What the task requires →
Starting at the first line of the data below, retype every line up to and including the one containing "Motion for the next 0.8".

(Data records Opens)

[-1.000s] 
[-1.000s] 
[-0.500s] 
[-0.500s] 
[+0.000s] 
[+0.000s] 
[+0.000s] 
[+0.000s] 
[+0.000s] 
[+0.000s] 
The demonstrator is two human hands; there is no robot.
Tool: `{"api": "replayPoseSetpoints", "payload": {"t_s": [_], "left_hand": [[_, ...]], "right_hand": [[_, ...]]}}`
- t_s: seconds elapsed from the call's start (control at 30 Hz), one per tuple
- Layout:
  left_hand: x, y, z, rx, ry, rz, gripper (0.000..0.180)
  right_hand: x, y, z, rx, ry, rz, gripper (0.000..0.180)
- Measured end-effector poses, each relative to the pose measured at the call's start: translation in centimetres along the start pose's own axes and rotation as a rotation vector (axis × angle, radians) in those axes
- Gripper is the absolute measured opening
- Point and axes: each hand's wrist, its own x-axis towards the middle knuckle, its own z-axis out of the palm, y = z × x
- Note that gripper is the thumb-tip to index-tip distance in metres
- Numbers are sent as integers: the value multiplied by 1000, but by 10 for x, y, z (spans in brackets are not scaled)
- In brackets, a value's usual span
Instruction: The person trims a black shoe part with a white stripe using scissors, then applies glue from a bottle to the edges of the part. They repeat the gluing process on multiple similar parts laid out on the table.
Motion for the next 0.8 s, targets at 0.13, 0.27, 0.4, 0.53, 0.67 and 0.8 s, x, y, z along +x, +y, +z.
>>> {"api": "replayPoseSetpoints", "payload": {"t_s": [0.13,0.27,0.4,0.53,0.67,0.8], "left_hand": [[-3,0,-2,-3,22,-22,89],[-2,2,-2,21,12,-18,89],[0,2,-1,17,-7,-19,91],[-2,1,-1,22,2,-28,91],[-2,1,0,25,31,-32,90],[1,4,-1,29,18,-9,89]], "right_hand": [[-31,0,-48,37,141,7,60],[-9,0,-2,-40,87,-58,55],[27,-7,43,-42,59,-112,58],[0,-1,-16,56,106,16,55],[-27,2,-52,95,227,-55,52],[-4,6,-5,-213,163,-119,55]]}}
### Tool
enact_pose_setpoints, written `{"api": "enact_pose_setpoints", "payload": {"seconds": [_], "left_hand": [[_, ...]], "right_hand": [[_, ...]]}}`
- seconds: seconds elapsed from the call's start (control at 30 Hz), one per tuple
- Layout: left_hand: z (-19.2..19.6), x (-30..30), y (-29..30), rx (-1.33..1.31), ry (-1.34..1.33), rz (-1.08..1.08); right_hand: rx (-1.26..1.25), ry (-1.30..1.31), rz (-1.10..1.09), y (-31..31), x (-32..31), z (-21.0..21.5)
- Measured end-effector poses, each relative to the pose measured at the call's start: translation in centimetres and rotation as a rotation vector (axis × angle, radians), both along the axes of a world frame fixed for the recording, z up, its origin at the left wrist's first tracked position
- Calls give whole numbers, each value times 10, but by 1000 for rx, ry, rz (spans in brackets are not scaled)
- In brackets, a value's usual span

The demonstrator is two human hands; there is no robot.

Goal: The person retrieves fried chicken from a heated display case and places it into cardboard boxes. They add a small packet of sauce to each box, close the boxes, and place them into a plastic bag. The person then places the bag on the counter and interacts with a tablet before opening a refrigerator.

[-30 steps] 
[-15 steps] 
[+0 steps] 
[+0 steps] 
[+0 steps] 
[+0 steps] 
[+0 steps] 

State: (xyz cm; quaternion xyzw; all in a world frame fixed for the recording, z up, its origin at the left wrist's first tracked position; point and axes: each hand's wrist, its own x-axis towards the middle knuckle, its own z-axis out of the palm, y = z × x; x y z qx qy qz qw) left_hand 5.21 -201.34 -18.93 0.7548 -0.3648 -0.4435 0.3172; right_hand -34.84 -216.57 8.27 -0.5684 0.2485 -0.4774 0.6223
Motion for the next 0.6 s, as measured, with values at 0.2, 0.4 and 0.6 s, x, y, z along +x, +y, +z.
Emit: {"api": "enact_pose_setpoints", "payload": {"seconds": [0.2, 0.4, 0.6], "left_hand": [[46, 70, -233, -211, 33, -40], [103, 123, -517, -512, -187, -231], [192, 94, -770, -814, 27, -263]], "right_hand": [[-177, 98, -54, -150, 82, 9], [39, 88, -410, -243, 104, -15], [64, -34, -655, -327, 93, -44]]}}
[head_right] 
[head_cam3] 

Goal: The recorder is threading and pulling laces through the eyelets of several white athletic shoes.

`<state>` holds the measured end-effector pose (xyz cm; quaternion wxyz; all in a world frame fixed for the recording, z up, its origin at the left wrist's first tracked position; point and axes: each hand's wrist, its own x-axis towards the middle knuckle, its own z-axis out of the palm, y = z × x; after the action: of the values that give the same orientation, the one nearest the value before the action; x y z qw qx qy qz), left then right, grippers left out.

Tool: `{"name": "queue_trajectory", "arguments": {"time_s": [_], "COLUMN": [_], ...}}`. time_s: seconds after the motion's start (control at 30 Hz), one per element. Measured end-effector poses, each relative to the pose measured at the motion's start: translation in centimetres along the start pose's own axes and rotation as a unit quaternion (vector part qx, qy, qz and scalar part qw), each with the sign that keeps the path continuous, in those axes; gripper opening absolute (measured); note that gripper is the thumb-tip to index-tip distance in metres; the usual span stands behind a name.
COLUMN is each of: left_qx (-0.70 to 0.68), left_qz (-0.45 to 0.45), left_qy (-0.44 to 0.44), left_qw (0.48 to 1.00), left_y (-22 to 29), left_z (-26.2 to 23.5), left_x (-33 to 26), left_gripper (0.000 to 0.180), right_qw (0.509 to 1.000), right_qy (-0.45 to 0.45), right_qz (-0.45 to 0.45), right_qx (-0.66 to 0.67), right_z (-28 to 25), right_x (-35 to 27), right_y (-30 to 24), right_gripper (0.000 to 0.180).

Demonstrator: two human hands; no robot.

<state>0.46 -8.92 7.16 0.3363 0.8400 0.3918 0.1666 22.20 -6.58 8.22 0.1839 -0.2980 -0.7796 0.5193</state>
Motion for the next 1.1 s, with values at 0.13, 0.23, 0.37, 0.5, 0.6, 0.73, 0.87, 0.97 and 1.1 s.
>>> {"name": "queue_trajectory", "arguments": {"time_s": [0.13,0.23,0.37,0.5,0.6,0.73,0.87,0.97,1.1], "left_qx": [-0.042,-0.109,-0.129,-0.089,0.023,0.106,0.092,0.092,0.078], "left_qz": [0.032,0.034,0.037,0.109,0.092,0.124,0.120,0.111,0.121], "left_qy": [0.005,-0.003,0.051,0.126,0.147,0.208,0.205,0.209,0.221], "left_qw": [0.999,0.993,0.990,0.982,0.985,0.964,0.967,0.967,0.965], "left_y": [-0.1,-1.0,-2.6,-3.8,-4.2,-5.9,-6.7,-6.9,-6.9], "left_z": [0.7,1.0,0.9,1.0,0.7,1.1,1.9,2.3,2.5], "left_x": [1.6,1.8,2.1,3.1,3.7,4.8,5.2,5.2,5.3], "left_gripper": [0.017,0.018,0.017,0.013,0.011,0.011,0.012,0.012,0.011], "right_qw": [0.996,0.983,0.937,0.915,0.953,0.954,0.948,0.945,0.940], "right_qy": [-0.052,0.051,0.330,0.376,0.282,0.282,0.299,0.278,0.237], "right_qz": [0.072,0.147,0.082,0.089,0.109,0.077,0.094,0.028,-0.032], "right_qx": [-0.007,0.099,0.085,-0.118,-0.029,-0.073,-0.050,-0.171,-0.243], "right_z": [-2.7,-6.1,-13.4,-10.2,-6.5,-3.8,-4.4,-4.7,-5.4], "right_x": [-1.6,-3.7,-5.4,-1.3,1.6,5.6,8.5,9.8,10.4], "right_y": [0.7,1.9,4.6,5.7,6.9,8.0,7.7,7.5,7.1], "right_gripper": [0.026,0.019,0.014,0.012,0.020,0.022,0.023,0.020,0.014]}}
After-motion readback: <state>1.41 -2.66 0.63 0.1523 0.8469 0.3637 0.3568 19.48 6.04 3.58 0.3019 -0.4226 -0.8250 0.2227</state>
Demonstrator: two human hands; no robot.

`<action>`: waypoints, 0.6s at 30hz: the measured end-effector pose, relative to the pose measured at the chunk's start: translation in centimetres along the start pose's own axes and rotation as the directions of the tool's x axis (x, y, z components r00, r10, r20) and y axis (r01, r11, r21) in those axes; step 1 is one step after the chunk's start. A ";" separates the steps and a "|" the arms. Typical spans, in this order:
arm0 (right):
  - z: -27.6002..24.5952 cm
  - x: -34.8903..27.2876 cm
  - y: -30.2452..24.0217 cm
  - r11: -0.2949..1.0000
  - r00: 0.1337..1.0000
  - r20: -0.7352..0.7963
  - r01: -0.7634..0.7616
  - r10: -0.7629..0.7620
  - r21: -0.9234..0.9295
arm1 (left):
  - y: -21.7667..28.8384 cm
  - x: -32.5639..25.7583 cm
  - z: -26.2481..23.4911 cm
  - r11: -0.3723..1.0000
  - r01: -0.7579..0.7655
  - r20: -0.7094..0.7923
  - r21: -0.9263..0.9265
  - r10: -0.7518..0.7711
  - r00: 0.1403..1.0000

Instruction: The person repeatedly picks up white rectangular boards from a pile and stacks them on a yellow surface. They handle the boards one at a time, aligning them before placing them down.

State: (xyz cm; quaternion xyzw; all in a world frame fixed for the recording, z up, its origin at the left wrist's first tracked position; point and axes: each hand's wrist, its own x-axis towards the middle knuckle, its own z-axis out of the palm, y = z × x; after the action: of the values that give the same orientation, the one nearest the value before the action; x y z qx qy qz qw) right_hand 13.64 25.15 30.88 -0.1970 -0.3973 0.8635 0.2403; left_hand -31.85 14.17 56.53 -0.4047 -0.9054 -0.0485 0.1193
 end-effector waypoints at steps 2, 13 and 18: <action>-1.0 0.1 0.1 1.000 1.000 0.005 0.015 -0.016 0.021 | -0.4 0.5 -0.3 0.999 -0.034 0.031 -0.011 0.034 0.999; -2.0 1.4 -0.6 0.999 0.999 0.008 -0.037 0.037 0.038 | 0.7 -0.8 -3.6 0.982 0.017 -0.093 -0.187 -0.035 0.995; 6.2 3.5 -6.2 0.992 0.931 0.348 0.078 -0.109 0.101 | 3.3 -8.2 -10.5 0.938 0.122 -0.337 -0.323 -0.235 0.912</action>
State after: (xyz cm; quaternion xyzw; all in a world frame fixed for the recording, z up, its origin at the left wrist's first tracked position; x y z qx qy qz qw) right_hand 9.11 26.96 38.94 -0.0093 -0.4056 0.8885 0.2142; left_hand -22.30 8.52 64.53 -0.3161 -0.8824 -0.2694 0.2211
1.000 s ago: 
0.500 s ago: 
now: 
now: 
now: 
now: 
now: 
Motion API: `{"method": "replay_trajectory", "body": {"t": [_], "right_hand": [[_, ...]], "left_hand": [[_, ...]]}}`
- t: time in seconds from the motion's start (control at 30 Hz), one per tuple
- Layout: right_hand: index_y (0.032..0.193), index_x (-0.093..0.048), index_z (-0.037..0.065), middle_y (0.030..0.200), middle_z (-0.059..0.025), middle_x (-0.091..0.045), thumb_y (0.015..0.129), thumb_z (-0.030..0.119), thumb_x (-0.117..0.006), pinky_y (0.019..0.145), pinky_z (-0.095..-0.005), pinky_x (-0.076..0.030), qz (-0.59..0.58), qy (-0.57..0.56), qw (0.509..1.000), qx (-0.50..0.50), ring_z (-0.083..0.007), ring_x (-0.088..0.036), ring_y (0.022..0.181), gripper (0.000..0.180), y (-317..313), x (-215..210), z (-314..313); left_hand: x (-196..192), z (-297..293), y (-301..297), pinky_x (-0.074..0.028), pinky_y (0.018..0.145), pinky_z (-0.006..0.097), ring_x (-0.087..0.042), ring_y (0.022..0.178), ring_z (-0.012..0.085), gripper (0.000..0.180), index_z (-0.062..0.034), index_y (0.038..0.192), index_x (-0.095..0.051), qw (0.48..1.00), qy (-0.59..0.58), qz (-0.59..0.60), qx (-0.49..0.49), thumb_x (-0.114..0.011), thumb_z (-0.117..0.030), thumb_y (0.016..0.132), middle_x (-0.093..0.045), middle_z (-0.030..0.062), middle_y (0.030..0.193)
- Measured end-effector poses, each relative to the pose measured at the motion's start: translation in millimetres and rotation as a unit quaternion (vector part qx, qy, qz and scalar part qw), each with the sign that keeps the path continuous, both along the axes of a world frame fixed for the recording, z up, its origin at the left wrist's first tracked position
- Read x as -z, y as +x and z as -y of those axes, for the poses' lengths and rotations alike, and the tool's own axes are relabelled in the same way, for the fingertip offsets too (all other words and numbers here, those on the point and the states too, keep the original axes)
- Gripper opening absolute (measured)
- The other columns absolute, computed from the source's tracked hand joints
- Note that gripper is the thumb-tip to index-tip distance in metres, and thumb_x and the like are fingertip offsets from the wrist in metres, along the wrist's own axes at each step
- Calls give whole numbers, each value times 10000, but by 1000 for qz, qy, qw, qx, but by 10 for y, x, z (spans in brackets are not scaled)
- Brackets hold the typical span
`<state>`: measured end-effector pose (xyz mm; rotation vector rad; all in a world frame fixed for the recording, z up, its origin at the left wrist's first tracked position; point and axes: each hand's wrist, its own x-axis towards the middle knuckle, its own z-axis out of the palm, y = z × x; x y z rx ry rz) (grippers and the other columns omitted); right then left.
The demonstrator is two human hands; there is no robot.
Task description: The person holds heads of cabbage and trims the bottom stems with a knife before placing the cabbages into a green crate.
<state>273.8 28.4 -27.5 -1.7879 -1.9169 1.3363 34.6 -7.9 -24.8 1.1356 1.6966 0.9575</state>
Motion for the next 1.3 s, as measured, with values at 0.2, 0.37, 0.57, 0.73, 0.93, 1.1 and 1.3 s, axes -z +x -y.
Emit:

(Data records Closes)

Answer area →
[-1.000s] 
[-1.000s] 
[-0.500s] 
[-0.500s] 
[+0.000s] 
[+0.000s] 
[+0.000s] 
[+0.000s] 
[+0.000s] 
[+0.000s] 
The demonstrator is two human hands; there is no robot.
Tool: `{"api": "replayPoseSetpoints", "payload": {"t_s": [_], "left_hand": [[_, ...]], "right_hand": [[_, ...]]}}`
- t_s: seconds elapsed from the call's start (control at 30 Hz), one per tuple
- Layout:
  left_hand: x, y, z, rx, ry, rz, gripper (0.000..0.180)
  right_hand: x, y, z, rx, ry, rz, gripper (0.000..0.180)
- Measured end-effector poses, each relative to the pose measured at the call's start: translation in centimetres along the start pose's own axes and rotation as a rotation vector (axis × angle, radians) in those axes
- Gripper is the absolute measured opening
- Point and axes: each hand's wrist, its own x-axis towards the middle knuckle, its own z-axis out of the palm, y = z × x
- Note that gripper is the thumb-tip to index-tip distance in metres
- Numbers are sent as integers: the value multiplied by 1000, but by 10 for x, y, z (spans in brackets are not scaled)
- In brackets, a value's usual span
Instruction: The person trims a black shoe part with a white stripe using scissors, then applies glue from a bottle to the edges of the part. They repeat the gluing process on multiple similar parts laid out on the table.
Motion for the next 0.8 s, targets at 0.13, 0.27, 0.4, 0.53, 0.67 and 0.8 s, x, y, z along +x, +y, +z.

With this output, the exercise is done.